**Task description:**
Give back exactly the lines of the data below, starting with the line that has "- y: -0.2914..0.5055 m" and going on through the line that has "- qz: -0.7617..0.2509".

**Stored items:**
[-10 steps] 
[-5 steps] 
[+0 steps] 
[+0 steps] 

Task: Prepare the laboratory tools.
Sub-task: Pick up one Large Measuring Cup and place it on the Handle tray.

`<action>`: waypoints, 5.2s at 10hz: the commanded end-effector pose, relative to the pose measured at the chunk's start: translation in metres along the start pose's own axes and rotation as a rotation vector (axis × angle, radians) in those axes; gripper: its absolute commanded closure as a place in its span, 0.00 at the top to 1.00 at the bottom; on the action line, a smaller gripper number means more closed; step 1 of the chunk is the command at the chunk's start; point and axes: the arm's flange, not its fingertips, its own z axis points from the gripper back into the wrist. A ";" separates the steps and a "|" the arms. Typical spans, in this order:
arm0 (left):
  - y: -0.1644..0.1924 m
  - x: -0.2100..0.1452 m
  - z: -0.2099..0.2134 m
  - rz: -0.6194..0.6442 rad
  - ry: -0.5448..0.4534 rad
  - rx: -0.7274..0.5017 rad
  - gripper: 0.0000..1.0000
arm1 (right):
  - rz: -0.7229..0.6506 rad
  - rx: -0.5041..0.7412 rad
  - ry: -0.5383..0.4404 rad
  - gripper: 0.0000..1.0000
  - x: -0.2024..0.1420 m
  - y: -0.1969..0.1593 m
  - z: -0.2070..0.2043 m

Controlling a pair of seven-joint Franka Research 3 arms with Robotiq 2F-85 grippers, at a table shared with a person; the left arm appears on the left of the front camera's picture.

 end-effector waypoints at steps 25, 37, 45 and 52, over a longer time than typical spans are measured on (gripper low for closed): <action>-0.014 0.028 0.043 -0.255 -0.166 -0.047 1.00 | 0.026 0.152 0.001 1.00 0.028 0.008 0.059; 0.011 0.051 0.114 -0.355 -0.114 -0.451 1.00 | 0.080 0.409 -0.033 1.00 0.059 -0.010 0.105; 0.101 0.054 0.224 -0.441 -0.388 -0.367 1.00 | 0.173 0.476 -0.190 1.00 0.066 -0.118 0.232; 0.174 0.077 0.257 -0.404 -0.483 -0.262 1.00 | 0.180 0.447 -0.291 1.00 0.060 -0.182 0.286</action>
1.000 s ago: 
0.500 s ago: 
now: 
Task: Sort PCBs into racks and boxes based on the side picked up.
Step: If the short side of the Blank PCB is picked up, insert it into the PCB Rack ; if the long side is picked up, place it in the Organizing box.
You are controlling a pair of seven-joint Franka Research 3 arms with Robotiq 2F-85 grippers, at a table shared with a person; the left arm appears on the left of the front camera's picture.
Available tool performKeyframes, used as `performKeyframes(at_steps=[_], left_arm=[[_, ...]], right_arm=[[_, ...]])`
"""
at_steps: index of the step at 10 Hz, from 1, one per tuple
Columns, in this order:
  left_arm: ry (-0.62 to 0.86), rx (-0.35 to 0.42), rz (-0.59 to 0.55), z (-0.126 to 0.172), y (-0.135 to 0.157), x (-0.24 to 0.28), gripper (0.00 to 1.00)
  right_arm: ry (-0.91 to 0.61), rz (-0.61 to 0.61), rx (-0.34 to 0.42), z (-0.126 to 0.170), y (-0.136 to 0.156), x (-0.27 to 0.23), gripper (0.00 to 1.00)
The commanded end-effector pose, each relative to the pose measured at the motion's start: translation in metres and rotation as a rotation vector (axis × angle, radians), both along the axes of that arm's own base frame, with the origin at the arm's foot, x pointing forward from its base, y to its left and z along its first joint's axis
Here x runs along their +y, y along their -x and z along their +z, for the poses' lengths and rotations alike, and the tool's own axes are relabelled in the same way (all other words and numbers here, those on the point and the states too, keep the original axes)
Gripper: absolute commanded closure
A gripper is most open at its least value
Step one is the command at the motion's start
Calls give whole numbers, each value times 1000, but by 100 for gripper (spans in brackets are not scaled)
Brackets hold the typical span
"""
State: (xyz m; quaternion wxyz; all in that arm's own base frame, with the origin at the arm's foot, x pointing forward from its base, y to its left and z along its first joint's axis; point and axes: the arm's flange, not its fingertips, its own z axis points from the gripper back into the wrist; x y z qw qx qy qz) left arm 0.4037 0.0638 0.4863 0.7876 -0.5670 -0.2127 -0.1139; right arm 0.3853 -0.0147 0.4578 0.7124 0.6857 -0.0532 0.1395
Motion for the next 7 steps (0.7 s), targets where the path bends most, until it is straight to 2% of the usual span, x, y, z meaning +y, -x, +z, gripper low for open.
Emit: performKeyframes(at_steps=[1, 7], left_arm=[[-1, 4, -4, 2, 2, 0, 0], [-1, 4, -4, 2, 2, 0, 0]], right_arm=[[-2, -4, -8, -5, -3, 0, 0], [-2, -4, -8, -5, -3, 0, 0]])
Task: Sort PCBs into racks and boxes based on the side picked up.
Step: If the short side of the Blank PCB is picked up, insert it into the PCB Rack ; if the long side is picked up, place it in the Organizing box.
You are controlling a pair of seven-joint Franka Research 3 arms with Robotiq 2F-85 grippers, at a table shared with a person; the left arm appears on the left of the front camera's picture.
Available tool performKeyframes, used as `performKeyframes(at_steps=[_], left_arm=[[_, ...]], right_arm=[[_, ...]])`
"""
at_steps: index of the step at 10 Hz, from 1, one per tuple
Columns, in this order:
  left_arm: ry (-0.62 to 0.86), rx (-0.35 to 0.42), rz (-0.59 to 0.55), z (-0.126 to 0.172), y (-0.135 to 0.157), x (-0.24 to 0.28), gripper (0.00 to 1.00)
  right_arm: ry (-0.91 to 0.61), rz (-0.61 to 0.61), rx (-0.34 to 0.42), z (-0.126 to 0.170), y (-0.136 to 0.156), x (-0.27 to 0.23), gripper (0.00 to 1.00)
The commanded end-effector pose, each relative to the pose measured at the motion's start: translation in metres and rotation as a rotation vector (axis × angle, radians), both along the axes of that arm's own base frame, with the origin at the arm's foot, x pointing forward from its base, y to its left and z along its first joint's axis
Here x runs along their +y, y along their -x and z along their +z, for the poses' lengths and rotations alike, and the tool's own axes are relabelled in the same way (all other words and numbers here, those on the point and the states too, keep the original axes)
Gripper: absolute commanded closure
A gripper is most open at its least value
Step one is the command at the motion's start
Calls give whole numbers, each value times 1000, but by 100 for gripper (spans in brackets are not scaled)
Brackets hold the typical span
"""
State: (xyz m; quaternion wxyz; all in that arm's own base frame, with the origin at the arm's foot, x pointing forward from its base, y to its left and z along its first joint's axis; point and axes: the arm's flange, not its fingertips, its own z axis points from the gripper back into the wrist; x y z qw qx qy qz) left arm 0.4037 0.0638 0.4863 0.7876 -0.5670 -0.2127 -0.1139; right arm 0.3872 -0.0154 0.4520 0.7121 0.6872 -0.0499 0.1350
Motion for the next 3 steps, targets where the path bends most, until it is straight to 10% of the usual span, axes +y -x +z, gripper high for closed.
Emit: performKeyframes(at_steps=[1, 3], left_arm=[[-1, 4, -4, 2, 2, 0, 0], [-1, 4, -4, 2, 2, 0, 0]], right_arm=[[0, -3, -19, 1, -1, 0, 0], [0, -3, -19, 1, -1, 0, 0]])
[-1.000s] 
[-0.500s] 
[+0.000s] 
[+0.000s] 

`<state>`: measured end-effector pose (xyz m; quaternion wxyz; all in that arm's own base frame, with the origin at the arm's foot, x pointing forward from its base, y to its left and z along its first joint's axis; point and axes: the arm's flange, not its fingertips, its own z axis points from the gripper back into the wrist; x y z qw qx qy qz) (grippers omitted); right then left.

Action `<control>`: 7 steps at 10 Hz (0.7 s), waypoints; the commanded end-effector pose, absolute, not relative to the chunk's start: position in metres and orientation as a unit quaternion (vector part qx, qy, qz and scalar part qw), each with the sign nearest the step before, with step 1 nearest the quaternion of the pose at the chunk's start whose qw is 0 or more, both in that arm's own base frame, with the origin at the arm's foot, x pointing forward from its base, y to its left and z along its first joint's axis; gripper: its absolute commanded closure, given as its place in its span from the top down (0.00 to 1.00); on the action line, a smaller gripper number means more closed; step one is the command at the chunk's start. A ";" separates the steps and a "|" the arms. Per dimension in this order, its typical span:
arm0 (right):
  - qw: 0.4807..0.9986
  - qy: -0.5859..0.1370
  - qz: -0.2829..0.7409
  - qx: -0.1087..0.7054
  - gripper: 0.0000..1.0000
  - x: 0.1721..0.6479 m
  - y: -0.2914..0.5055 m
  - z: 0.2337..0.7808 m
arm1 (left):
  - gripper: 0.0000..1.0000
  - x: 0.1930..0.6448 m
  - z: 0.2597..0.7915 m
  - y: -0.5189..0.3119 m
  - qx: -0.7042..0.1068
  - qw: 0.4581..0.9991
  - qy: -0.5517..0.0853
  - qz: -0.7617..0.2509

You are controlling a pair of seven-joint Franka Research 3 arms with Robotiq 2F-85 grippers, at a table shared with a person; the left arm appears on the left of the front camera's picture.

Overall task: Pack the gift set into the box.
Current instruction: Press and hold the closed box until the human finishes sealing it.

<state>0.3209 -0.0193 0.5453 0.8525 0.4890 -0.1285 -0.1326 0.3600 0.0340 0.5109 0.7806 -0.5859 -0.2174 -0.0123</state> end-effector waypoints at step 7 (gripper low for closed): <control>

**Reply:**
  - y: -0.2914..0.5055 m
  - z: 0.2337..0.7808 m
arm1 (left):
  - gripper: 0.0000..1.0000
  - x: 0.1930..0.6448 m
  - z: 0.2597..0.7915 m
  - y: -0.5189..0.3119 m
  - qx: -0.7042..0.1068
  - qw: 0.4581..0.9991
  - qy: -0.5517..0.0853
  - qz: -0.7617..0.2509

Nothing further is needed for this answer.